In 2012, Transglobal Underground released their first record for a label other than Mule Satellite since 2005, a collaboration with Albanian brass band Fanfara Tirana. The album, entitled 'Kabatronics' was put out on the World Village label, a subsidiary of Harmonia Mundi. The tour acts toured extensively for two years.

In 2017, Natacha Atlas, although still primarily a solo artist, returned to performing regularly with the group. This led to other earlier members rejoining for a tour of France, notably Page and original tabla player Inder Goldfinger. A compilation of Transglobal Underground's best known work with Atlas was released under the name Destination Overground, and a further single "The Colours Started to Sing Again" followed in 2019.

===Pandemic and post-pandemic ===

The groups most recent album, 'Walls Have Ears' was recorded in 2019 and enjoyed its greatest success on Bandcamp, being released in the middle of the most intense period of lockdowns in 2020. In 2021 they continued their online work with a one-year Bandcamp subscription project, releasing one album and various extra tracks a month available only to subscribers. One of these albums, a re-working of 'A Gathering of Strangers' as a protest against the UK leaving the EU, was released publicly. Transglobal Underground have made some of the other work available on occasions, but most remains unreleased publicly. Some of these sessions include their last work with Page, who died that year.

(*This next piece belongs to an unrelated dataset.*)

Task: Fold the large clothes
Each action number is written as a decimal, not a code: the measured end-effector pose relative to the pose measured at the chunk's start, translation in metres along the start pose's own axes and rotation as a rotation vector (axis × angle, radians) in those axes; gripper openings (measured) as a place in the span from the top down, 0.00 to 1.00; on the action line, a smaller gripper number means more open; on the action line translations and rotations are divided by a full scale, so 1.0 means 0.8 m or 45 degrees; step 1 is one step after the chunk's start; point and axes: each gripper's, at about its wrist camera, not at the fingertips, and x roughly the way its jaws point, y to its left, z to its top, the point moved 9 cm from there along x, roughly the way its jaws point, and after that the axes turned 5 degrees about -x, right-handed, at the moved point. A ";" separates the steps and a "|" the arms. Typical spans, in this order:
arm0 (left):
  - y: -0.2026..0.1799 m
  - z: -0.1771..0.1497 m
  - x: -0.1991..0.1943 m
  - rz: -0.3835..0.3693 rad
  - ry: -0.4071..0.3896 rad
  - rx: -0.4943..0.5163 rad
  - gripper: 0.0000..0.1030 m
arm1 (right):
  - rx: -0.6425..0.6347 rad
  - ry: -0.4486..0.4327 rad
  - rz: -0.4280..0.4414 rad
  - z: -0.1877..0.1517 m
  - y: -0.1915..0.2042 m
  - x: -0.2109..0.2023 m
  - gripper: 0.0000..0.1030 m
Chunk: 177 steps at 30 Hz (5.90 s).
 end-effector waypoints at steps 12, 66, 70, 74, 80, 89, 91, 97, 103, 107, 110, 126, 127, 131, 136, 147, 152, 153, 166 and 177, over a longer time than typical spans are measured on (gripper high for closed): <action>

Transglobal Underground made a return to the UK stage in 2022, finally being able to play 'Walls Have Ears' live, and have been touring regularly since then, the lineup being centered around Whelan, Mantu, Mukherjee, Tuup and percussionist Rav Neiyyar, with Natacha Atlas still guesting on occasion.

==Discography==
===Albums===
Italic numbers indicate peak positions on the UK Albums Chart
- Dream of 100 Nations, 1993, No. 45
- International Times, 1994, No. 40
- Psychic Karaoke, 1996, No. 62
- Rejoice Rejoice, 1998
- Yes Boss Food Corner, 2001
- Impossible Broadcasting, 2004
- Moonshout, 2007
- The Stone Turntable, 2011
- Kabatronics, 2013
- Walls Have Ears, 2020
- A Gathering of Strangers, 2021
- Sitar Monday, 2022

===Compilation and remix albums===
- Interplanetary Meltdown, 1995 (remix album)
- Backpacking On The Graves Of Our Ancestors, 1999 (greatest hits album with some new tracks and mixes)
- Impossible Re-Broadcasting, 2007 (remix album)
- Run Devils and Demons, 2009 (2 CD compilation of TGU's career)
- Digging the Underground Volume 1: The Nation Years, 2016 (collection of unreleased tracks)
- Destination Overground, 2017 (compilation of TGU with Natacha Atlas and three new tracks)

===DVD===
- Trans-Global Underground: A film by Guillaume Dero 2008 (documentary and live recording)

===Singles===

Year: Single; Peak positions; Album
UK: US Dance
1991: "Templehead"; —; —; singles only
1992: "Immortality" (promo only); —; —
"I, Voyager": —; —; Dream Of 100 Nations
1993: "Shimmer"; —; —
"Temple Head" (new remixes): —; —
"Sirius B / Zombie'Ites": —; —
1994: "Earth Tribe / Slowfinger"; —; —; International Times
"Protean": —; —
"Lookee Here": 86; —
1995: "International Times"; 97; —
"Templehead" (US only): —; 14
1996: "Boss Tabla EP"; —; —; Psychic Karaoke
1997: "Chariots" (promo only); —; —
"Eyeway Souljah" (promo only): —; —
1998: "Body Machine" (promo only); —; —; Rejoice Rejoice
2001: "Spellbound"; —; —; Yes Boss Food Corner
"Drums Of Navarone" (promo only): —; —
2005: "Impossible Broadcasting Remixes EP" (promo only); —; —; Impossible Broadcasting
2008: "Dancehall Operator" (promo only); —; —; Moonshout
2011: "Deolali Junglee" (promo only); —; —; The Stone Turntable
2013: "No Guns To The Wedding" (promo only); —; —; Kabatronics (as "Fanfara Tirana meets Transglobal Underground")
"—" denotes releases that did not chart or were not released.